→ **SOURCE INFORMATION**
***
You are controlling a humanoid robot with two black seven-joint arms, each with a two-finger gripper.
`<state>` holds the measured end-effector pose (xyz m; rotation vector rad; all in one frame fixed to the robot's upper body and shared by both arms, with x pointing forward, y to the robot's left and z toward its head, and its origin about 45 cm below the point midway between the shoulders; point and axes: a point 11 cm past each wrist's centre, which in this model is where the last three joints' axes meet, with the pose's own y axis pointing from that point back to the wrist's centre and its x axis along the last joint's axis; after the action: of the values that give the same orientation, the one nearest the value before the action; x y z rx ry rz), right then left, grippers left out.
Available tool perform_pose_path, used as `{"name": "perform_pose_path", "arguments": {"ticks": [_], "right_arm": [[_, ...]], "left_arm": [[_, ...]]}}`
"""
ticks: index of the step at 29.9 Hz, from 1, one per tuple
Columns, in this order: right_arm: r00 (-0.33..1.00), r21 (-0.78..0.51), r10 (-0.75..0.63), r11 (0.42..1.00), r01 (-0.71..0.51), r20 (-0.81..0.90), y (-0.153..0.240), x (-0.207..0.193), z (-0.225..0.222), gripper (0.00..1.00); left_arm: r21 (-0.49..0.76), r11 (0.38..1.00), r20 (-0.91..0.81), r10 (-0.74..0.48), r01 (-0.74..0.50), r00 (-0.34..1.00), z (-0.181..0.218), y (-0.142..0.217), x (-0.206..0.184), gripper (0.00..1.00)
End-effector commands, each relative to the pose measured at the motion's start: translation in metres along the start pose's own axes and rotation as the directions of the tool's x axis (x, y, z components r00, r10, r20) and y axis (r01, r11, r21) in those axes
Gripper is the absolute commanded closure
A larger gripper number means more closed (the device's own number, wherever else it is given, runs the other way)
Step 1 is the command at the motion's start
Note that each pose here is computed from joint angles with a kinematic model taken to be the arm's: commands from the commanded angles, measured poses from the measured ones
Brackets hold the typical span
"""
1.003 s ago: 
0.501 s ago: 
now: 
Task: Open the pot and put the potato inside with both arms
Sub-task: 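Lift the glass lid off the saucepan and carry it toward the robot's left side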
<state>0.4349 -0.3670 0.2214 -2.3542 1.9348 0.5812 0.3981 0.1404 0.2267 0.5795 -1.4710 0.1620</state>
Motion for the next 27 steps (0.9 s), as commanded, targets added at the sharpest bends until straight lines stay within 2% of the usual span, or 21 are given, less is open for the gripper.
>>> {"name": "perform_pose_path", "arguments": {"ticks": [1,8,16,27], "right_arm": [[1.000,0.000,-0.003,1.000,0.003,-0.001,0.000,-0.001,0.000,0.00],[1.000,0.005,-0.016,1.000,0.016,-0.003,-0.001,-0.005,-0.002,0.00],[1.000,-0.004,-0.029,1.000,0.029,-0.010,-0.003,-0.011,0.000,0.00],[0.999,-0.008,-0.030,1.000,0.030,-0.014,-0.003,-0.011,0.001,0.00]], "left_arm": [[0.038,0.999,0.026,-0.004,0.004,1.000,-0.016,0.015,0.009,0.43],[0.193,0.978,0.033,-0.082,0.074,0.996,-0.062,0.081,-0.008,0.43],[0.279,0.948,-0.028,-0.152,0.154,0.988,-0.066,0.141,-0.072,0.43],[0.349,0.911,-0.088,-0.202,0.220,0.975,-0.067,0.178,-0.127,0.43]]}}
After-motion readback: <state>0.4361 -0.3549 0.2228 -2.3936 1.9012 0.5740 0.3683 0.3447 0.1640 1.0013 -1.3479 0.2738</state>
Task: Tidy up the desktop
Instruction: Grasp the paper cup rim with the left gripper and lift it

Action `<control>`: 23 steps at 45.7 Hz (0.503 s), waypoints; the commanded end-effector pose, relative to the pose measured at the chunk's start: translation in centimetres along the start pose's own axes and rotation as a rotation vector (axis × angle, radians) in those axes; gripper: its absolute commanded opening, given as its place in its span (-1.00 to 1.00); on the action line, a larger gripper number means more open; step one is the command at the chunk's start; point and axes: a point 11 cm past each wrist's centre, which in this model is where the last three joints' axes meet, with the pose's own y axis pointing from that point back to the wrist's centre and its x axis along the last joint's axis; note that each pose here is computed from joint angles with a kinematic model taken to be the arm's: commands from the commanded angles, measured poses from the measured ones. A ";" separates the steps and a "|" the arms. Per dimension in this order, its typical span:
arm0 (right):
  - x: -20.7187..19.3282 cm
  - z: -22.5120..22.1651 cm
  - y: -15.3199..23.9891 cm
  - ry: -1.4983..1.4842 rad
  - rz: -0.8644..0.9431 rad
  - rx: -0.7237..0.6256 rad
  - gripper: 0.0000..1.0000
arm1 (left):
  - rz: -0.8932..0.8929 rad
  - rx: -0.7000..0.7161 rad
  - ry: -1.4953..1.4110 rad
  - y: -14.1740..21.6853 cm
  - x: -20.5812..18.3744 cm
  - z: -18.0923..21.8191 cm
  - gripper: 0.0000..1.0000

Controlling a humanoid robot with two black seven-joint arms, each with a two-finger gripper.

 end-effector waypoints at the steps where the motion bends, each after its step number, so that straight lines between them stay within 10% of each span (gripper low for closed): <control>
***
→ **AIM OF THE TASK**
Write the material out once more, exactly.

→ **SOLUTION TO THIS TASK**
You are controlling a humanoid robot with two black seven-joint arms, each with a two-finger gripper.
`<state>` holds the measured end-effector pose (xyz m; rotation vector rad; all in one frame fixed to the robot's upper body and shared by both arms, with x pointing forward, y to the robot's left and z toward its head, and its origin about 45 cm below the point midway between the shoulders; point and axes: a point 11 cm past each wrist's centre, which in this model is where the last three joints' axes meet, with the pose's own y axis pointing from that point back to the wrist's centre and its x axis along the last joint's axis; after the action: of the values that give the same orientation, the one nearest the value before the action; x y z rx ry rz), right then left, grippers left out.
Available tool perform_pose_path, used as `{"name": "perform_pose_path", "arguments": {"ticks": [_], "right_arm": [[_, ...]], "left_arm": [[_, ...]]}}`
"""
ticks: index of the step at 29.9 Hz, from 1, one per tuple
Columns, in this order: right_arm: r00 (-0.33..1.00), r21 (-0.78..0.51), r10 (-0.75..0.63), r11 (0.42..1.00), r01 (-0.71..0.51), r20 (-0.81..0.90), y (-0.153..0.240), x (-0.207..0.193), z (-0.225..0.222), gripper (0.00..1.00); left_arm: r21 (-0.49..0.76), r11 (0.38..1.00), r20 (-0.91..0.81), r10 (-0.74..0.48), r01 (-0.74..0.50), r00 (-0.34..1.00), z (-0.181..0.218), y (-0.142..0.217), x (-0.206..0.184), gripper (0.00..1.00)
End-effector commands, each relative to the pose measured at the motion's start: translation in metres along the start pose's own axes and rotation as the directions of the tool's x axis (x, y, z components r00, r10, r20) and y axis (r01, r11, r21) in those axes
Gripper is the absolute commanded closure
A larger gripper number means more closed (the device's own number, wherever else it is given, runs the other way)
Step 1 is the command at the motion's start
Note that each pose here is computed from joint angles with a kinematic model taken to be the arm's: commands from the commanded angles, measured poses from the measured ones
Brackets hold the typical span
"""
1.003 s ago: 
0.501 s ago: 
now: 
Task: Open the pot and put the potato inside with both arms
Sub-task: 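Lift the glass lid off the saucepan and carry it toward the robot's left side
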<state>0.4349 -0.3670 0.2214 -2.3542 1.9348 0.5812 0.3981 0.1404 0.2267 0.5795 -1.4710 0.1620</state>
Motion for the next 27 steps (0.9 s), as commanded, targets added at the sharpest bends until straight lines stay within 2% of the usual span, or 21 are given, less is open for the gripper.
>>> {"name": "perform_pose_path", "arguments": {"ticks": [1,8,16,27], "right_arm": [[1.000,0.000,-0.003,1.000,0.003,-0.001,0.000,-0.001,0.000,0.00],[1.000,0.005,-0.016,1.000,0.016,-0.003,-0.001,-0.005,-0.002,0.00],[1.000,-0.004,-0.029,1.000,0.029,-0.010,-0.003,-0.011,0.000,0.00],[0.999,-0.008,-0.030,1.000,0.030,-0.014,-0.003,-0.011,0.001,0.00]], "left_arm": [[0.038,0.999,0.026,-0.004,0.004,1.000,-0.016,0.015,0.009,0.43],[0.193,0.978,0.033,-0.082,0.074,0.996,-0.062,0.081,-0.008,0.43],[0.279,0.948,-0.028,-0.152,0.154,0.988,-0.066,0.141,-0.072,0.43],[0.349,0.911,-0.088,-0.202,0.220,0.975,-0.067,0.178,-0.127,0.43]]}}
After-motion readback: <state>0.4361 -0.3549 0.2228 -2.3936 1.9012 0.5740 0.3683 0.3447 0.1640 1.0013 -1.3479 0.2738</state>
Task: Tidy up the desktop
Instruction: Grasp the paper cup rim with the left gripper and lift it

Action `<control>`: 23 steps at 45.7 Hz (0.503 s), waypoints; the commanded end-effector pose, relative to the pose measured at the chunk's start: translation in centimetres along the start pose's own axes and rotation as a rotation vector (axis × angle, radians) in those axes; gripper: its absolute commanded opening, given as its place in its span (-1.00 to 1.00); on the action line, a larger gripper number means more open; step one is the command at the chunk's start; point and axes: a point 11 cm past each wrist's centre, which in this model is where the last three joints' axes meet, with the pose's own y axis pointing from that point back to the wrist's centre and its x axis along the last joint's axis; note that each pose here is computed from joint angles with a kinematic model taken to be the arm's: commands from the commanded angles, measured poses from the measured ones. A ";" separates the steps and a "|" the arms. Per dimension in this order, its typical span:
arm0 (right):
  - x: -20.7187..19.3282 cm
  - z: -22.5120..22.1651 cm
  - y: -15.3199..23.9891 cm
  - ry: -1.4983..1.4842 rad
  - rz: -0.8644..0.9431 rad
  - rx: -0.7237..0.6256 rad
  - gripper: 0.0000..1.0000
arm1 (left):
  - rz: -0.8932..0.8929 rad
  - rx: -0.7000..0.7161 rad
  - ry: -1.4953..1.4110 rad
  - y: -14.1740..21.6853 cm
  - x: -20.5812..18.3744 cm
  - z: -18.0923..21.8191 cm
  - gripper: 0.0000..1.0000

Controlling a humanoid robot with two black seven-joint arms, each with a two-finger gripper.

 end-effector waypoints at the steps where the motion bends, each after its step number, so that straight lines between them stay within 10% of each span (gripper low for closed): <control>

For this exercise, nothing more remains to be done.